Huawei unveils full-stack AI data lake platform

Huawei has developed its own data lake software as part of a full-stack approach to providing AI data storage and pipelining for AI training and inference workloads.

This was presented at Huawei’s IDI (Innovative Data Infrastructure) Forum in Munich last month by Dr Peter Zhou, President of its Data Storage Product Line, and other Huawei speakers. The foundation is based on three Huawei storage systems: OceanStor A Series for fast access data, OceanStor Pacific for nearline data, with dynamic tiering between the two, and OceanProtect for backing up data from the Pacific system.

The OceanProtect E8000 can store up to 16 PB of data with a 255 TB/hour throughput. We’re told the backup function protects A-Series data by directly backing it up to OceanProtect systems. Huawei’s AI entropy analysis function is claimed to have a 99.99 percent ransomware backup attack detection rate.

There are two software layers above this storage array foundation: a data management layer and an AI tool chain layer.

Huawei slide
Yellow items are Huawei’s own products

The data management layer is occupied by Data Management Engine (DME) functions. It provides a single and central management interface to Huawei storage, third-party storage, switches, and hosts using APIs. There are three Huawei DME software products here: DME Omni-Dataverse, DME IQ, and eDataInsight.

The system functions in this layer include Huawei’s data warehouse, a vector database, data catalog, data lineage, version management, and access control.

The Omni-Dataverse is a global file system and data management framework designed to eliminate data silos across geographically dispersed datacenters by providing a single data namespace. This enables the presentation of a unified virtual data repository – a warehouse or data lake – covering multiple geographically dispersed and separate silos on premises or in the public cloud or a hybrid on-prem/cloud setup.

It provides the means for data to be ingested, indexed, processed, curated, and made available for AI training and inference sessions and other data-using applications. Huawei says the system can rapidly index and/or retrieve exabyte-scale datasets, being capable of processing over 100 billion files in seconds using more than 15 search criteria.

Huawei slide

In general, Omni-Dataverse provides data retrieval, lineage, versioning, and access control capabilities. It includes dynamic tiering between the A-Series and Pacific arrays. The vector database aspect is in development and Huawei may partner with a third-party supplier for this functionality. 

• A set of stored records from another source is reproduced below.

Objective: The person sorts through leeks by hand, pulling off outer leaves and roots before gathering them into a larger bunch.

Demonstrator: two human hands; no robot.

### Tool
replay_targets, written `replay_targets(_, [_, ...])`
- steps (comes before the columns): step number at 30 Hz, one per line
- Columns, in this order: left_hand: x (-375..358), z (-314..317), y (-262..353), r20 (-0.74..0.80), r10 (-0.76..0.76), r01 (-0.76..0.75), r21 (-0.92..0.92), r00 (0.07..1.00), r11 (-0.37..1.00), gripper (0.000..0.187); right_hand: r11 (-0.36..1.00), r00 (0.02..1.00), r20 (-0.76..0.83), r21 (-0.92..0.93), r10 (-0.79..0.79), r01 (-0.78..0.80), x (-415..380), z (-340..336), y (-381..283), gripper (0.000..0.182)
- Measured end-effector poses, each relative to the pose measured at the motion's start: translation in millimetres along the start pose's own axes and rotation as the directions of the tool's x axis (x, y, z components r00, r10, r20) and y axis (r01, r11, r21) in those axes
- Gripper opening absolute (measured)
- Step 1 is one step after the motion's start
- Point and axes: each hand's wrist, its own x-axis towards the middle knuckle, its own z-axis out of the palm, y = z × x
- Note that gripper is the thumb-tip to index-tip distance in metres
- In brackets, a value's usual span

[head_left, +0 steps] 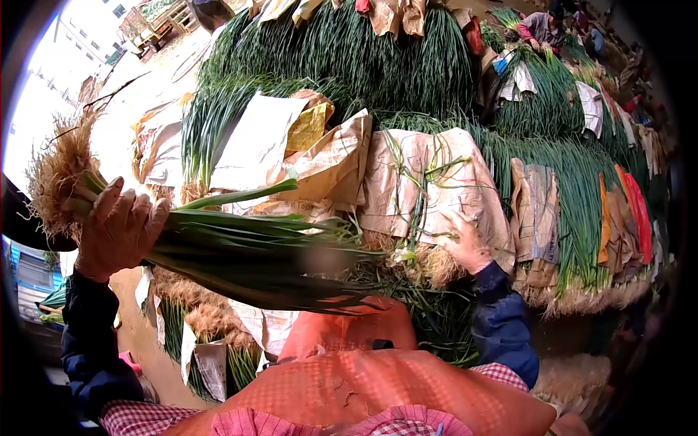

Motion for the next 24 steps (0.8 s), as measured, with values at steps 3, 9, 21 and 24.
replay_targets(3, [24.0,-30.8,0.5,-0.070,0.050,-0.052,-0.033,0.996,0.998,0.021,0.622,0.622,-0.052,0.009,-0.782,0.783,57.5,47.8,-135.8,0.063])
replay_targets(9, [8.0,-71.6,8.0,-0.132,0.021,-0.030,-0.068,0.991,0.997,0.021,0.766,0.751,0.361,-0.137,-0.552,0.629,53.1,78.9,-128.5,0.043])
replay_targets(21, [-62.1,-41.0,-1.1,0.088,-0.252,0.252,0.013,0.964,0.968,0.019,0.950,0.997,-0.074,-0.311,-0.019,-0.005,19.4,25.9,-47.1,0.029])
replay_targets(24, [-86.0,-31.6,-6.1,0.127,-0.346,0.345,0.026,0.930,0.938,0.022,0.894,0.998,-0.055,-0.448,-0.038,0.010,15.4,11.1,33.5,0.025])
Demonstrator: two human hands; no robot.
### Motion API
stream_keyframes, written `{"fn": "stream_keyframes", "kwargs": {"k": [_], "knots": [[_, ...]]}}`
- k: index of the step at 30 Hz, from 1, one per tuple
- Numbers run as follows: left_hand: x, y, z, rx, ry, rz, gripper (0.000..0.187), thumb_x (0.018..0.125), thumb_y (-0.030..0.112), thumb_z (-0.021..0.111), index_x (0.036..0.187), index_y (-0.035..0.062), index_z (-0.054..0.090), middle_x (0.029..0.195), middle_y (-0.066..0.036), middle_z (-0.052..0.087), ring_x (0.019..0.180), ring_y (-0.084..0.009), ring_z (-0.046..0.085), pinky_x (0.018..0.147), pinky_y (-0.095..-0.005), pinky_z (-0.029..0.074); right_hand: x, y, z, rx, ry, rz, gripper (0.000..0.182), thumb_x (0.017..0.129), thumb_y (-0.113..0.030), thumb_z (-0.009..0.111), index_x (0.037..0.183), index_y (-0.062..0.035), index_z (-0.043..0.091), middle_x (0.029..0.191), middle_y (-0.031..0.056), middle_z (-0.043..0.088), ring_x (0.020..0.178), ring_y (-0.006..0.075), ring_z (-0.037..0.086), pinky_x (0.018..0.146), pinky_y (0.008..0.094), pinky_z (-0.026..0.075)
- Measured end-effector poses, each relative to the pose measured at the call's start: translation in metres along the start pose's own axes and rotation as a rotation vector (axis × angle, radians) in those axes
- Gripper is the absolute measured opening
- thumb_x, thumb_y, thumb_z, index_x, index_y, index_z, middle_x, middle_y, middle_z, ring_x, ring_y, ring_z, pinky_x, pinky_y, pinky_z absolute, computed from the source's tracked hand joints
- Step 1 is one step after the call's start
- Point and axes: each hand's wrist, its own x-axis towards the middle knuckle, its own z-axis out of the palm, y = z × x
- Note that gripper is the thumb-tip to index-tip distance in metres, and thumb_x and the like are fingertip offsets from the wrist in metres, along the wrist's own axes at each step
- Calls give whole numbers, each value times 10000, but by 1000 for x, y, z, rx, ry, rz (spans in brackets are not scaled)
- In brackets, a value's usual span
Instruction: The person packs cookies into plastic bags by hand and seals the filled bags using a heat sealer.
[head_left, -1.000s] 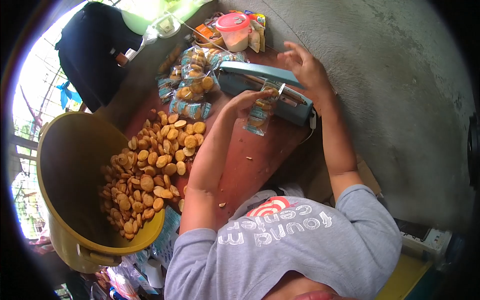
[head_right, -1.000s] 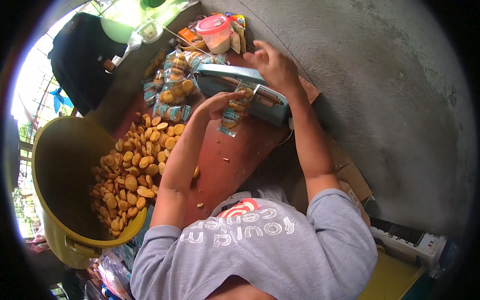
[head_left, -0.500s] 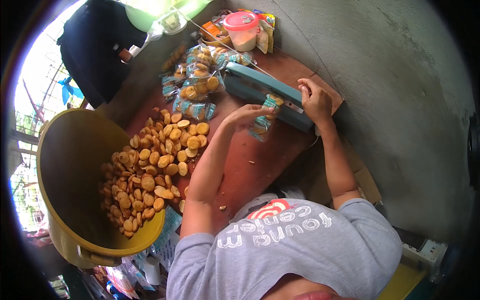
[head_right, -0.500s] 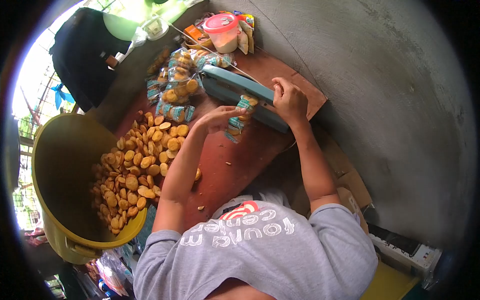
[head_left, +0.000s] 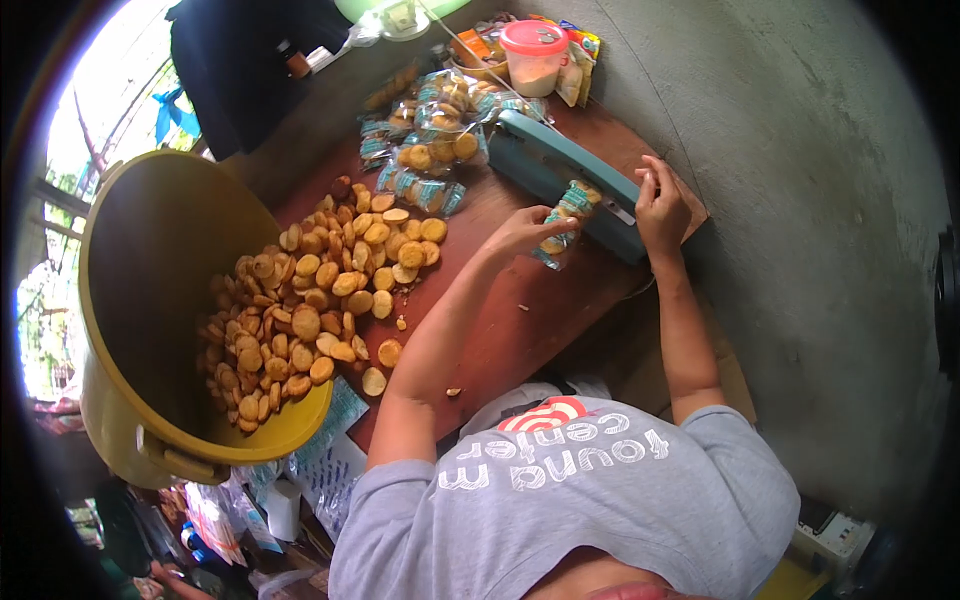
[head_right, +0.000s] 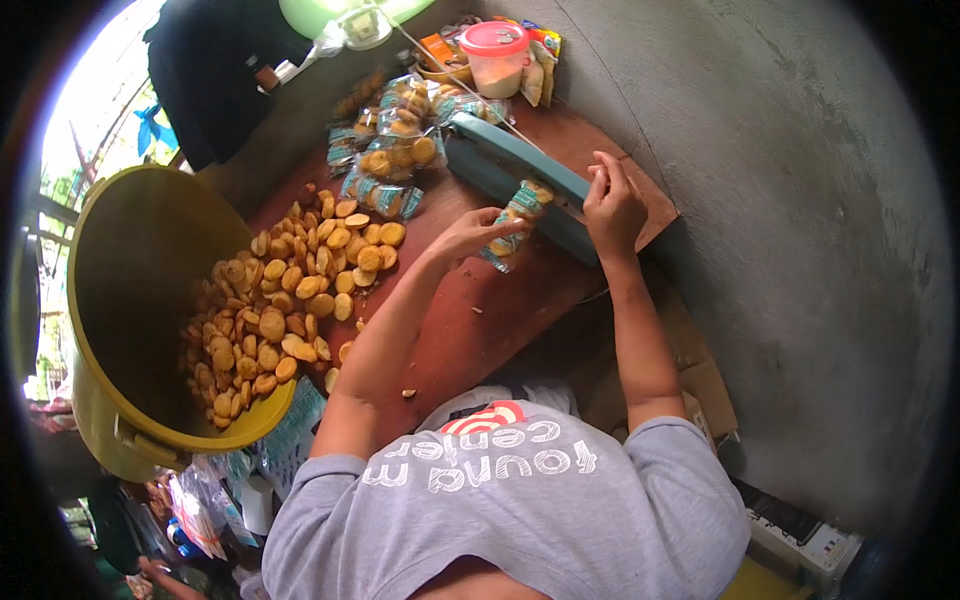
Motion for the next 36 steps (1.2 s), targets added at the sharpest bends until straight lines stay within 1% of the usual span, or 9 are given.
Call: {"fn": "stream_keyframes", "kwargs": {"k": [10,14,16,19,23,26,29,33,36], "knots": [[-25,-17,11,-118,249,290,531,717,372,722,1042,-14,555,870,-83,614,779,-137,586,687,-274,479,19,-74,-34,5,95,-404,201,832,-170,571,1021,-105,589,920,-5,653,993,167,553,871,354,356],[-92,-25,-9,-160,233,301,484,751,298,706,1097,11,528,918,-50,598,834,-116,565,721,-254,459,-15,-125,11,354,-388,-215,476,765,-258,672,1172,-92,488,968,103,600,995,237,546,824,397,417],[-126,-43,-20,-122,326,300,463,765,247,695,1121,17,509,941,-45,584,851,-119,560,740,-255,452,-37,-134,35,714,-1015,144,515,749,-238,692,1186,-96,461,993,107,563,982,202,534,785,361,456],[-181,-91,-24,-183,482,255,448,768,216,687,1131,27,505,988,-52,579,884,-121,558,768,-260,451,-67,-159,68,811,-1405,102,580,735,-126,703,1242,-116,421,1080,44,497,1014,127,468,800,306,455],[-274,-122,-14,-173,744,188,412,772,180,680,1121,43,510,993,-45,585,914,-127,562,795,-256,445,-48,-191,102,1009,-1372,-113,551,738,-110,689,1229,-96,440,1130,54,480,1006,141,483,814,294,462],[-340,-142,-6,-315,744,50,365,781,158,669,1096,49,521,979,-29,588,925,-123,558,816,-251,434,14,-219,91,1036,-937,119,417,789,-87,628,1164,-1,466,967,76,576,790,136,577,662,256,503],[-393,-168,-7,-189,1063,-100,330,764,170,679,1022,14,545,948,-61,595,858,-122,571,755,-265,459,47,-216,109,862,-337,-171,415,810,-137,625,1183,-37,473,1081,125,551,918,206,577,730,286,498],[-420,-209,-19,193,1802,-328,343,710,205,711,945,-7,579,871,-110,613,694,-145,584,614,-310,473,18,-226,110,914,-684,-101,351,810,-160,625,1130,-47,537,1147,143,521,964,230,571,779,319,497],[-432,-268,-39,677,1806,-506,327,680,231,716,870,-13,609,773,-139,627,612,-209,593,558,-346,460,-28,-231,127,910,-953,-224,287,807,-110,612,1086,-58,565,1141,108,535,910,192,590,758,307,501]]}}
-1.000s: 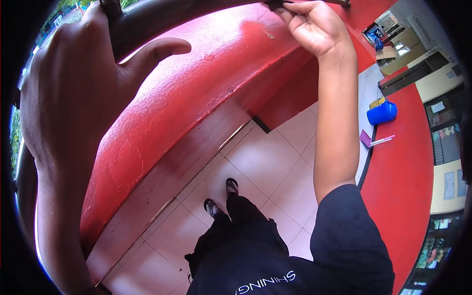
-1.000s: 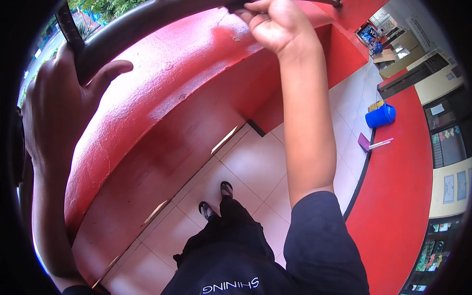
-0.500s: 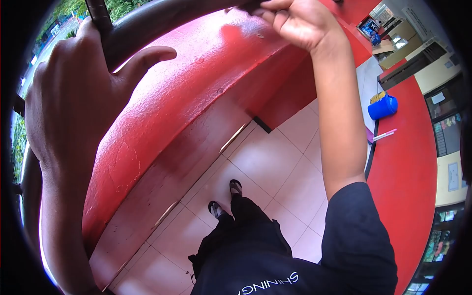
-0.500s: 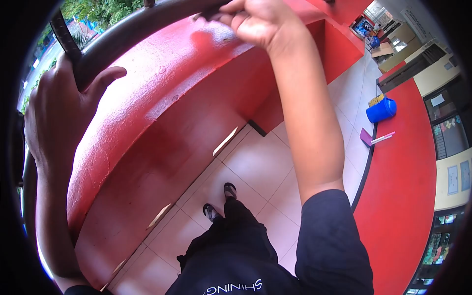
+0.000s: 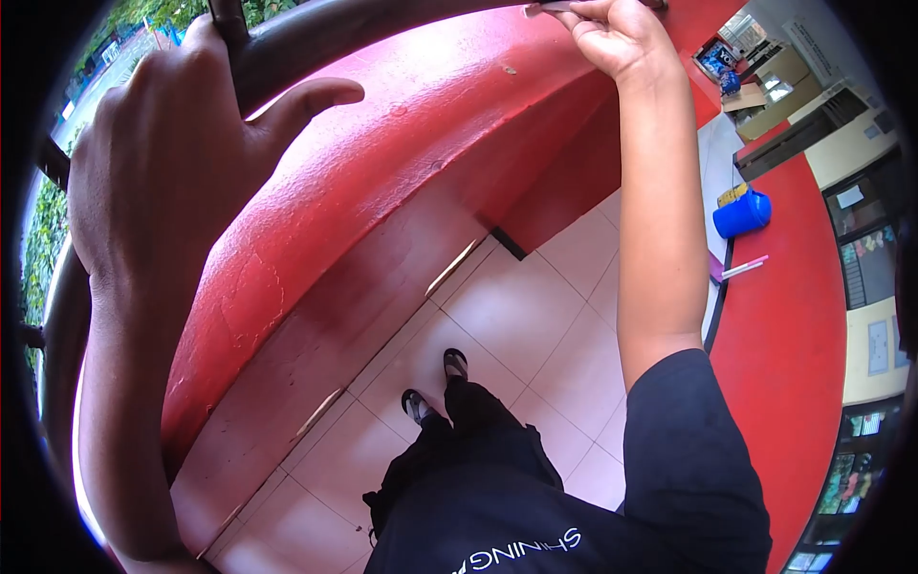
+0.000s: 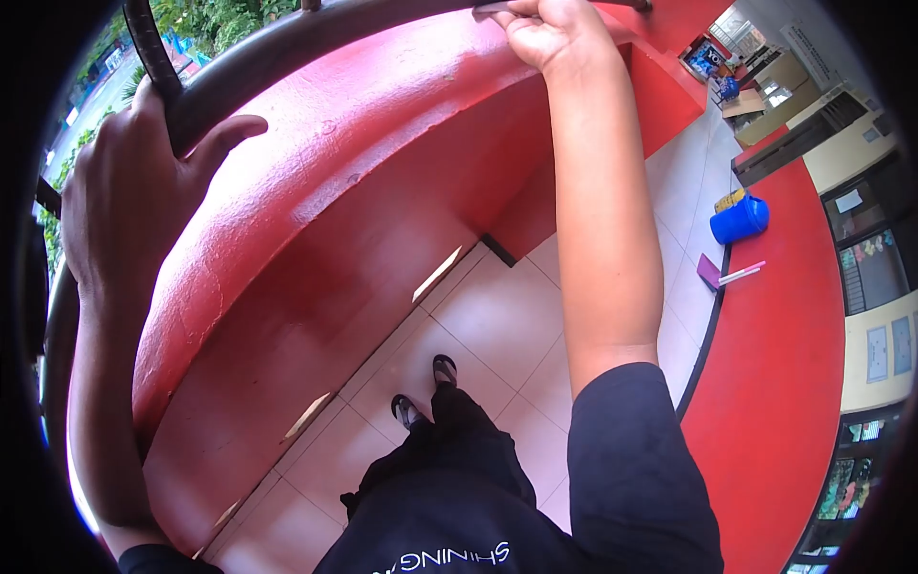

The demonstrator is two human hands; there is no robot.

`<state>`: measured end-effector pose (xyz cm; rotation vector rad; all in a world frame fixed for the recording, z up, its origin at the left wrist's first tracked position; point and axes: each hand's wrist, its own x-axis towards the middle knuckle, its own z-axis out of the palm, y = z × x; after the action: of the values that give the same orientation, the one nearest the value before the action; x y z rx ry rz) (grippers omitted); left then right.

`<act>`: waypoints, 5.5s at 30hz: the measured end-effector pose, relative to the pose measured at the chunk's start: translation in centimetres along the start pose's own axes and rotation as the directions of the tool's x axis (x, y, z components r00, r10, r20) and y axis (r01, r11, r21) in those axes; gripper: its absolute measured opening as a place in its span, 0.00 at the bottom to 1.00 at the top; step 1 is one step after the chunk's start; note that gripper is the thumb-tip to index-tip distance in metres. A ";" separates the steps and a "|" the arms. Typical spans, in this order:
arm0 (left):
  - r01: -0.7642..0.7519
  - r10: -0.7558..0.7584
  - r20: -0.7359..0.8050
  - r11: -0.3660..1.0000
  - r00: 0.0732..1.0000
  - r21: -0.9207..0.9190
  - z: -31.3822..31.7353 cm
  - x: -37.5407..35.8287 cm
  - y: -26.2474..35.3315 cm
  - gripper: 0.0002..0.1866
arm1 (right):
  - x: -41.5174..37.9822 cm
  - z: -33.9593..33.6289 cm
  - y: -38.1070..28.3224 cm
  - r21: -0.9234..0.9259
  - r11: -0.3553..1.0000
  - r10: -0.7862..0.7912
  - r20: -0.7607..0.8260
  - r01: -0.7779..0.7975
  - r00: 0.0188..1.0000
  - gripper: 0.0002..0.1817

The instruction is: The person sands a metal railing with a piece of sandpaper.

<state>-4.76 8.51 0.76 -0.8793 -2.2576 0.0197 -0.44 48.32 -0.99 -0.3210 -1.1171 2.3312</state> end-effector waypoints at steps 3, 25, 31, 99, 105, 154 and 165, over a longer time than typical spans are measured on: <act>0.010 -0.011 0.013 1.000 1.000 0.021 -0.7 -0.1 0.3 0.46 | -6.2 4.5 1.9 -0.292 0.955 0.038 0.280 0.048 0.959 0.23; 0.013 -0.011 -0.030 0.997 0.999 0.071 -0.4 -0.1 0.6 0.45 | -4.6 4.4 3.2 -0.178 0.977 0.155 0.193 -0.121 0.969 0.20; 0.037 -0.036 -0.025 0.997 0.999 0.072 -1.1 0.0 1.3 0.45 | -4.9 4.1 4.8 -0.183 0.982 -0.017 0.167 0.048 0.986 0.20; 0.206 -0.215 0.025 0.959 0.976 0.195 -1.1 0.1 2.3 0.49 | -4.8 0.4 7.0 -0.638 -0.220 -0.638 0.666 0.737 0.386 0.18; 0.185 -0.195 0.029 0.960 0.980 0.211 -1.2 0.1 2.2 0.49 | -2.1 -3.0 1.2 -0.915 0.140 -0.772 0.138 0.378 0.621 0.17; 0.169 -0.172 0.062 0.984 0.983 0.048 0.3 -0.6 0.6 0.51 | -8.8 -4.6 1.3 -0.361 0.007 -0.035 0.932 0.933 0.361 0.28; 0.201 -0.202 -0.013 0.969 0.979 0.142 0.1 0.0 1.6 0.44 | -0.8 -26.6 -11.0 -0.935 -0.274 -0.860 0.344 0.226 0.376 0.18</act>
<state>-3.87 9.77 0.31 -0.5721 -2.3044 0.0886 15.47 70.81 -9.19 -0.5642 -1.7498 0.1184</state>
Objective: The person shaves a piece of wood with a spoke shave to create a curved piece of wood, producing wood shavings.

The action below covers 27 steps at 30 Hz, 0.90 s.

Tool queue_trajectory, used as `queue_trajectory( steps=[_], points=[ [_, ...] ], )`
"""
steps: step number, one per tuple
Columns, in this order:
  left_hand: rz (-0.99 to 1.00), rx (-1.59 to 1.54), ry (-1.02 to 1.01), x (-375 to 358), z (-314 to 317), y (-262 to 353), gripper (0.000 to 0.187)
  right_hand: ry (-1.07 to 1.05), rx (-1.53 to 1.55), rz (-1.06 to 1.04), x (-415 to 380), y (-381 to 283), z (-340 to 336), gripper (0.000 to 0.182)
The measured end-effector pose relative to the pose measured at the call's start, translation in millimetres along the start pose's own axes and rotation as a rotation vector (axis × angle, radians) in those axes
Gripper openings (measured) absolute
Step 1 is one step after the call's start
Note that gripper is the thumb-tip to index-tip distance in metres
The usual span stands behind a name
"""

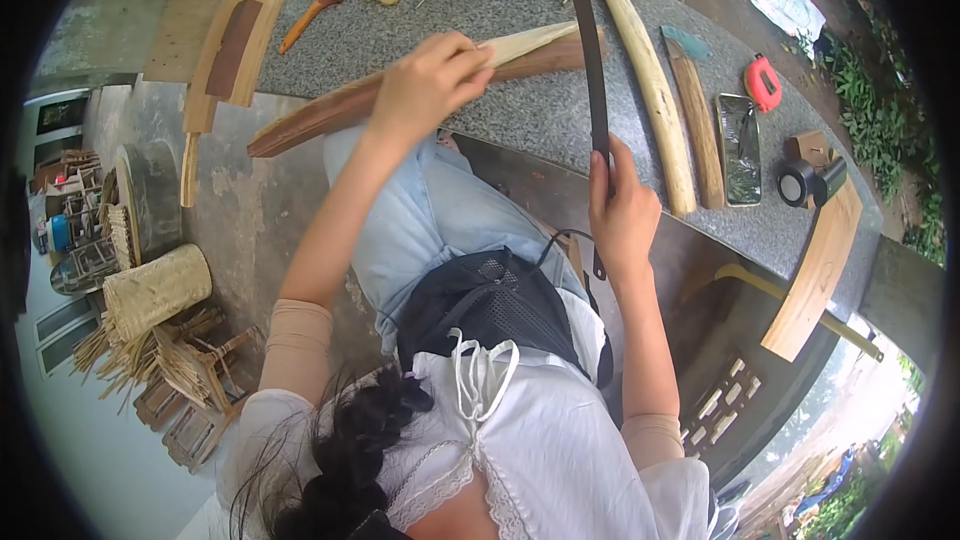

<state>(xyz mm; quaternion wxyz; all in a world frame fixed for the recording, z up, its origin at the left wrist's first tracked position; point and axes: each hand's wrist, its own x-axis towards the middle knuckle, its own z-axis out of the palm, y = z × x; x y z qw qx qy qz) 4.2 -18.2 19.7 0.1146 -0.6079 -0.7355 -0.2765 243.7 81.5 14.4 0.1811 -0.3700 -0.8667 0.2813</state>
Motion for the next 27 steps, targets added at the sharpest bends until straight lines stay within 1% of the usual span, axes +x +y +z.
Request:
queue_trajectory(
  steps=[1,3,4,6,7,8,10,11,19,21,25,27],
  points=[
    [0.003,-0.003,0.000,1.0,2.6,2.6,0.014,0.000,-0.002,-0.008,0.3,0.6,-1.1,0.022],
    [-0.063,-0.077,0.005,3.6,7.8,7.2,0.018,0.030,-0.009,-0.035,-0.6,3.8,-0.2,0.023],
    [-0.055,-0.091,0.000,4.6,9.2,5.1,0.018,0.034,-0.016,-0.022,0.0,3.7,1.8,0.023],
    [-0.079,-0.147,0.004,3.6,13.5,-1.3,0.024,0.036,-0.006,-0.060,-2.0,4.2,3.3,0.024],
    [-0.174,-0.195,-0.069,4.1,10.7,2.2,0.029,0.027,-0.027,-0.056,-2.2,5.0,5.8,0.024],
    [-0.162,-0.221,-0.074,5.6,11.1,3.6,0.029,0.030,-0.047,-0.076,-1.8,3.3,7.2,0.024],
    [-0.217,-0.278,-0.050,6.1,11.7,3.4,0.034,0.040,-0.019,-0.087,-0.4,-0.2,11.4,0.022],
    [-0.230,-0.248,-0.042,5.6,13.1,3.6,0.038,0.044,-0.027,-0.073,0.2,-0.9,13.3,0.022],
    [-0.254,-0.212,-0.065,7.6,18.0,-1.0,0.040,0.040,-0.089,-0.125,8.6,-9.7,13.8,0.020],
    [-0.320,-0.222,-0.094,8.2,16.8,-1.4,0.042,0.034,-0.118,-0.148,13.8,-13.2,16.0,0.020],
    [-0.352,-0.255,-0.071,7.3,18.8,-1.4,0.043,0.055,-0.138,-0.180,29.2,-19.4,33.7,0.023],
    [-0.415,-0.260,-0.099,8.0,16.9,-0.4,0.042,0.039,-0.182,-0.180,22.8,-12.9,40.4,0.023]
  ],
)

As data ages and some of it falls into disuse or expires, then the software can verify data lineage and delete obsolete items.

DME IQ is a cloud operations and maintenance platform using big data analytics and AIOps to provide automated fault reporting and real-time problem tracking.

The top AI tool chain layer in Huawei’s AI stack is for making the datasets from the data lake data available for processing by various hardware engines through pipelines and third-party toolsets such as LangChain. There are Huawei iData and ModelEngine components here, with iData data ingestion and enablement facilitation, along with both model and application enablement.

Huawei says the Model Engine provides an end-to-end AI tool chain to deliver and schedule jobs across both dedicated and shared pools of CPUs, NPUs, and GPUs. Huawei supports the GPUDirect protocol for files and is working on support for the GPUDirect Object protocol.

Huawei slide

The DCS (Data Center Solution) is a datacenter virtualization concept integrating computing, storage, networking, and management. A core virtualization platform within it is eSphere, which provides the virtualization layer. It uses Omni-Dataverse to access a unified global namespace and so operate on data sets within it.

The eContainer function is, roughly, the containerization equivalent, integrating with Huawei’s Kubernetes-based Cloud Container Engine (CCE).

The resource management side of Huawei’s data lake stack provides xPU scheduling, multi-tenancy, and an AI Copilot. There is an AI-powered DataMaster component here, integrating the AI Copilot, to enhance its O&M capabilities. The AI Copilot provides intelligent Q&A via natural language queries, automated guidance for troubleshooting and maintenance tasks, and proactive system health checks.

Comment

Huawei has devised the basics of a full AI stack to support AI training and inference workloads. The only other suppliers with a similar storage hardware to unified data lake to pipelining and model use concept are Dell, with its AI Factory, and VAST Data. Other suppliers such as DDN, Hammerspace, Pure Storage, and WEKA are all building out their AI stacks, with HPE, IBM, and NetApp doing so as well.

We think that Dell, VAST, and the others will have an unimpeded run in the US market due to restrictions on Huawei, but elsewhere they might find Huawei a formidable competitor. It will be able to provide upgrade-to-DME AI stack messages to all of its existing customers as well as prospect greenfield sites, and capitalize on any anti-Trump sentiment out there. There is also a cloud service provision aspect to this, but we’ll look at that another day.